Questo modo di vivere contempla anche la possibilità di morire, di lasciarci la pelle, e dopo che un uomo ha accettato questa possibilità non ha più nulla da perdere. Il protagonista di Come una bestia feroce durante una rapina uccide un poliziotto. Riesce a fuggire e ripara all’estero. Provvede alle donne dei suoi soci e alle famiglie, inviando loro danaro. Anche se è pieno di soldi soffre, è irrequieto. I soldi si spendono, prima o poi finiscono. Ed anche un’isoletta tranquilla può dare ai nervi per uno che è abituato a vivere sulla lama di un rasoio. Riaffiora qualcosa molto simile al desiderio di autodistruzione. Nel suo paese lo attende una vita di galera, e forse la morte. "Sono stanco di questa pace, ma la scarsità di fondi mi fornisce la scusa giusta per muovermi. Il mio stomaco è contratto nell’aspettativa di riprendere la partita, prenderò il volo per Città del Messico, varcherò il confine a El Paso. Stavolta potrebbero prendermi davvero. Fanculo!"

 

Tornando a me, la realtà non è meno cruda della fantasia letteraria. Io per quel che mi riguarda posso fare mia la frase: "Se credessi che il mio futuro possa essere uguale al mio passato mi ucciderei subito".

Naturalmente le potenzialità umane sono sorprendenti e quando uno di noi, "vecchi ladroni", riesce a rifarsi una vita onesta è roba da festa di paese... con la banda e i fuochi artificiali.
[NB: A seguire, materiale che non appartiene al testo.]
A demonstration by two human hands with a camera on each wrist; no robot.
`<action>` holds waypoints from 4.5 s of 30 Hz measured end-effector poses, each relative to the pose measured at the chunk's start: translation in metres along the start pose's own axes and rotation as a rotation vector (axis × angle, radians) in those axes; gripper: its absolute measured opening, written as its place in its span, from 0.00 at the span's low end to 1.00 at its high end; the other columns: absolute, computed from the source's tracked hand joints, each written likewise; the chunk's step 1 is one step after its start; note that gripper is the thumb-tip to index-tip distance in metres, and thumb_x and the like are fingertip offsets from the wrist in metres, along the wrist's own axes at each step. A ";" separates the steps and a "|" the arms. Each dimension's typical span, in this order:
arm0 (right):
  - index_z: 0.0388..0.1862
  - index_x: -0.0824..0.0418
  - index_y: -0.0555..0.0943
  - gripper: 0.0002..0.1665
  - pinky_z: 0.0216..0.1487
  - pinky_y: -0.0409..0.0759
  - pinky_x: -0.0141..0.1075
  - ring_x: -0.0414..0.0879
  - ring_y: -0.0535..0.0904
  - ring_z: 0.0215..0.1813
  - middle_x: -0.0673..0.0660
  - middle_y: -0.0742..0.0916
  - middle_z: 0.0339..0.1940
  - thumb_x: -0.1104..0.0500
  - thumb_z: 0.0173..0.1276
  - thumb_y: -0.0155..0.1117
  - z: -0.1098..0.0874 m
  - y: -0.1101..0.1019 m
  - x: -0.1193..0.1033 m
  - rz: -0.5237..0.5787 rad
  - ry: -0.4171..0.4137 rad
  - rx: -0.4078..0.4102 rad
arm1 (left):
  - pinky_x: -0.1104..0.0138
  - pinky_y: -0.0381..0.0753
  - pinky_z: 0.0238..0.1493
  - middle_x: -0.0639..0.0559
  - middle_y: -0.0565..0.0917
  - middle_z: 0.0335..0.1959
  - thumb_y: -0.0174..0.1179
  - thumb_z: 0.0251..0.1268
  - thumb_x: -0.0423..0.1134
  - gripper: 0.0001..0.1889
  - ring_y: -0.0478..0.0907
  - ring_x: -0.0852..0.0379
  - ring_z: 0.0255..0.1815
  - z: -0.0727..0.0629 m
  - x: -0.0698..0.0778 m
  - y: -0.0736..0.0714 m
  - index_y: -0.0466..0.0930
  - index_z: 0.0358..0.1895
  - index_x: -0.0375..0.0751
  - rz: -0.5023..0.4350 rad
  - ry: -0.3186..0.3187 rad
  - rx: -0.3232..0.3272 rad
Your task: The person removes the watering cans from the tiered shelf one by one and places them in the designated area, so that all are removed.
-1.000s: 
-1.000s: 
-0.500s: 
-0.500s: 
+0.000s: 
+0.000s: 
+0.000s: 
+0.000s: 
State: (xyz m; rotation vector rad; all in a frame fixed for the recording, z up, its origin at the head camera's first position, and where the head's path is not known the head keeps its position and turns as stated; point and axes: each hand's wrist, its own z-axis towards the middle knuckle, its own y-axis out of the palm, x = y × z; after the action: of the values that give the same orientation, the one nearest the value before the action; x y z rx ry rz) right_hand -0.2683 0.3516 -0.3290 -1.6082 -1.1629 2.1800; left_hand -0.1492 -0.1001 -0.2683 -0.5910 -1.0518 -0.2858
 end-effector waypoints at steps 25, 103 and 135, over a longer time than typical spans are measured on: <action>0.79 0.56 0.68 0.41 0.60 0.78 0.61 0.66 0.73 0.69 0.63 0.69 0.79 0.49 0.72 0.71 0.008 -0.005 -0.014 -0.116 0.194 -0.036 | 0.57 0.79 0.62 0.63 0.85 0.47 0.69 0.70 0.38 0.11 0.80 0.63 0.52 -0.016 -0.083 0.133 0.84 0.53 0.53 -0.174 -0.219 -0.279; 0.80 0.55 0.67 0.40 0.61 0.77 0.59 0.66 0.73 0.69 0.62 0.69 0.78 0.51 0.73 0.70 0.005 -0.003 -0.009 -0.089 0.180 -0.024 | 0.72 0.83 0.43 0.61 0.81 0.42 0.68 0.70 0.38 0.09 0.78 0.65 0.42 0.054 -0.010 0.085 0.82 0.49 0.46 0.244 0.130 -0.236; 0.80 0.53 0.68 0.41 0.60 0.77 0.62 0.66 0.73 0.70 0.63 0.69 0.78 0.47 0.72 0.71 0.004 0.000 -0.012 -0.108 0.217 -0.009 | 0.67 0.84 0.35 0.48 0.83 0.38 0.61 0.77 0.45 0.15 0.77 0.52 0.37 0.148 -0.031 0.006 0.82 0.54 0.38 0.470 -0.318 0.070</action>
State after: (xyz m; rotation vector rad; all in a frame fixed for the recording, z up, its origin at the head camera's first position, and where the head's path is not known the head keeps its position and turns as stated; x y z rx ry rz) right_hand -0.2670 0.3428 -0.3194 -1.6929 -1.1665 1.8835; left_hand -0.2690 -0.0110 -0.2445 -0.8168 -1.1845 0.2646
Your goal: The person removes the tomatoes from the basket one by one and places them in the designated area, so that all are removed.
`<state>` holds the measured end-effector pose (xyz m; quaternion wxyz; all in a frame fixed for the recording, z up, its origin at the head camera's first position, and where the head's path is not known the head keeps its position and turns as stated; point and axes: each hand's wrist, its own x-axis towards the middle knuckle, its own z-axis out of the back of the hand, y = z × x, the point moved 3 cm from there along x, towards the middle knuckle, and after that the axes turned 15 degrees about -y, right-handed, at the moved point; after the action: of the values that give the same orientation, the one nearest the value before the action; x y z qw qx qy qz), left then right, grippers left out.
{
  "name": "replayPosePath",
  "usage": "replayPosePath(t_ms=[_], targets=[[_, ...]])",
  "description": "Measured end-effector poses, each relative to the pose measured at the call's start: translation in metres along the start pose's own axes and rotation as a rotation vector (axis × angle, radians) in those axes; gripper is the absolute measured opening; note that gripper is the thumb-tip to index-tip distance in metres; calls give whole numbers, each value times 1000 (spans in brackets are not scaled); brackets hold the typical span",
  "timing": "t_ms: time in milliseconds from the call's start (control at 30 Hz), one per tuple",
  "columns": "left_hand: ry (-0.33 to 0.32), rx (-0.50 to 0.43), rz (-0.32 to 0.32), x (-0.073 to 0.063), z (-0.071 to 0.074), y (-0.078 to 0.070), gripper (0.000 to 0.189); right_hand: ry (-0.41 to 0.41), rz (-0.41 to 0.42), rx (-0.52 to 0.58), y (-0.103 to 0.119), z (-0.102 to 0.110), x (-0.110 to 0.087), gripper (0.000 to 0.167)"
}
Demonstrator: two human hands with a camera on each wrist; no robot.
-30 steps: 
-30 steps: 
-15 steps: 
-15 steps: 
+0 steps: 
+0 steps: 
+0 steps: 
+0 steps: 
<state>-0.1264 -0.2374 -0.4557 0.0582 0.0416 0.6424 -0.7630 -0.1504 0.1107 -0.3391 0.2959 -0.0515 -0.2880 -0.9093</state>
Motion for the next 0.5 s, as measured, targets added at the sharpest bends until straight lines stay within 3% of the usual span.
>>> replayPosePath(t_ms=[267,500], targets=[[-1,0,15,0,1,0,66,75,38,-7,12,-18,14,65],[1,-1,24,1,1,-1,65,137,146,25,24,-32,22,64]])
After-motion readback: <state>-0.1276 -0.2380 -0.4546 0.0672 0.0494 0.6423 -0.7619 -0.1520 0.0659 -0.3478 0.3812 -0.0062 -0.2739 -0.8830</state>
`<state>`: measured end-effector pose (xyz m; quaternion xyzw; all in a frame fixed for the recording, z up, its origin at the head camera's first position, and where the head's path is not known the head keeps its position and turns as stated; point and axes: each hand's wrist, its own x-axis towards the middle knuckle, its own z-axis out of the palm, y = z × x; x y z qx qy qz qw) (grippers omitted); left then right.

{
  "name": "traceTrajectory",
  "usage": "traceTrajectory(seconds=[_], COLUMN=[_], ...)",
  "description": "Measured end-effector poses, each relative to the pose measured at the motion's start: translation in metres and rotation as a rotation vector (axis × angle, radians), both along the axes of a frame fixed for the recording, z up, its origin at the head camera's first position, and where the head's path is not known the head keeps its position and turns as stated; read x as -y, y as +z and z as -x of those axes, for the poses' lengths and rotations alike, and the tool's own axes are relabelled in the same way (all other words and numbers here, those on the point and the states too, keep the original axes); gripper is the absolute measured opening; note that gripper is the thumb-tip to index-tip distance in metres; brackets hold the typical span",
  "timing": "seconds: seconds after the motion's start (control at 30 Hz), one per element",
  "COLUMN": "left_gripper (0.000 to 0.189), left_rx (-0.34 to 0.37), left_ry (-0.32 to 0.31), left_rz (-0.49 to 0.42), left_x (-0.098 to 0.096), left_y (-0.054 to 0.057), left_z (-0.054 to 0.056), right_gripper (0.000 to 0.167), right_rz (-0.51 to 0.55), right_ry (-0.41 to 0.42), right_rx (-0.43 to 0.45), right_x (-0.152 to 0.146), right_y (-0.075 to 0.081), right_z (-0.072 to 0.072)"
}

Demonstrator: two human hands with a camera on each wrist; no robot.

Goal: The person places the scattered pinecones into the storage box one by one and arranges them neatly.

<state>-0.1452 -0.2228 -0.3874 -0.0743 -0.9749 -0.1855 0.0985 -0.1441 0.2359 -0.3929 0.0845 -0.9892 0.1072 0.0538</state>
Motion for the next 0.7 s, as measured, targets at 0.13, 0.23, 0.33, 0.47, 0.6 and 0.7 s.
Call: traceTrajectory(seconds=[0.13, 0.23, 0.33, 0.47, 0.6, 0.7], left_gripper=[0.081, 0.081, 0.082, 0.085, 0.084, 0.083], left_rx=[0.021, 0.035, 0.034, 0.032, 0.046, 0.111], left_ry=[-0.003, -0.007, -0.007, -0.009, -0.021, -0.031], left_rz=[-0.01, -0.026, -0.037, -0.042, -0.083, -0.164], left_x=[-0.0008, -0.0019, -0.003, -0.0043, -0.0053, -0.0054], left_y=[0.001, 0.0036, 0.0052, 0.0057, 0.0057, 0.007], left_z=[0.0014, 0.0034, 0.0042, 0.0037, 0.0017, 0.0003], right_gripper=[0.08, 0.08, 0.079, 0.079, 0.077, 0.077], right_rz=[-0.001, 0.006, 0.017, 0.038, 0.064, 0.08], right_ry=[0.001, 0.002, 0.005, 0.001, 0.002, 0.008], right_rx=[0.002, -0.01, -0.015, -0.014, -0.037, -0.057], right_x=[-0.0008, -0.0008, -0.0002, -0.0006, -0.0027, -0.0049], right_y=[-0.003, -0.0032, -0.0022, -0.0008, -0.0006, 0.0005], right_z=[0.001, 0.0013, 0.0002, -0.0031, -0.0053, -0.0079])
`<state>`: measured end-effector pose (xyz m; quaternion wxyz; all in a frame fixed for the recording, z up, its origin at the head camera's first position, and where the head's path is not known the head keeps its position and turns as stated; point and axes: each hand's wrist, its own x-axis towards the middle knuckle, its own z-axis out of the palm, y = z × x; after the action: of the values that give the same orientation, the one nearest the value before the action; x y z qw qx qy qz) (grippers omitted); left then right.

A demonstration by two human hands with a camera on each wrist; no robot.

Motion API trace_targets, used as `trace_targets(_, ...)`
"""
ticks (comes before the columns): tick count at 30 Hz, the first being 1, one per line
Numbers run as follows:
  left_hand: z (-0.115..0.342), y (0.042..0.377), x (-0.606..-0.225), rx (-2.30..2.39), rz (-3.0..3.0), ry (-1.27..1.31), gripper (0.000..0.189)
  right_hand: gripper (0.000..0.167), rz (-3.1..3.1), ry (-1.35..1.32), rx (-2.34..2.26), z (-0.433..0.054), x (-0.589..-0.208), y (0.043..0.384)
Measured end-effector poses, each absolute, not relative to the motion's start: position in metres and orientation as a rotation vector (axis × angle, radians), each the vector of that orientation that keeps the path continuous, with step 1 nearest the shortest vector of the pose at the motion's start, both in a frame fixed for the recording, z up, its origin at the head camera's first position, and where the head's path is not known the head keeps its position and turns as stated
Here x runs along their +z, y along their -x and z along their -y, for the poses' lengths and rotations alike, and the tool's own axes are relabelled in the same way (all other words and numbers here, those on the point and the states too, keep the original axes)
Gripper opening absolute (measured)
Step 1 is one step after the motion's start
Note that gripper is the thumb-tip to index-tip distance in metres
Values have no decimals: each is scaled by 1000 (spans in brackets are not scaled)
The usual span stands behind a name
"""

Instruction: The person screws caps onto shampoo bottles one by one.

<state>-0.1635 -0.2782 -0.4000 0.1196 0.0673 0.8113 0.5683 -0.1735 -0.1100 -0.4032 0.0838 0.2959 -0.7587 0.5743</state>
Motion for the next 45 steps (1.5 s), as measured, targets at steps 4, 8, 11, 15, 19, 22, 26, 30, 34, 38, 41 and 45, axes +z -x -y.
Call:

Io voglio provarci e riuscirci! Voglio farla suonare quella banda! Non credo alla fatalità, ma alla libera scelta degli individui. Noi siamo quasi sempre ciò che abbiamo voluto essere. Ed ora voglio essere un uomo libero, provare a vivere con i soldi che mi suderò e godere di quelle piccole cose che la vita sa offrire. Svegliarmi alla mattina accanto alla mia compagna, tornare a casa senza la paura di trovare la polizia ad attendermi. Vivere. Semplicemente vivere. Edward Bunker è un grande soprattutto perché è uno di noi che ce l’ha fatta.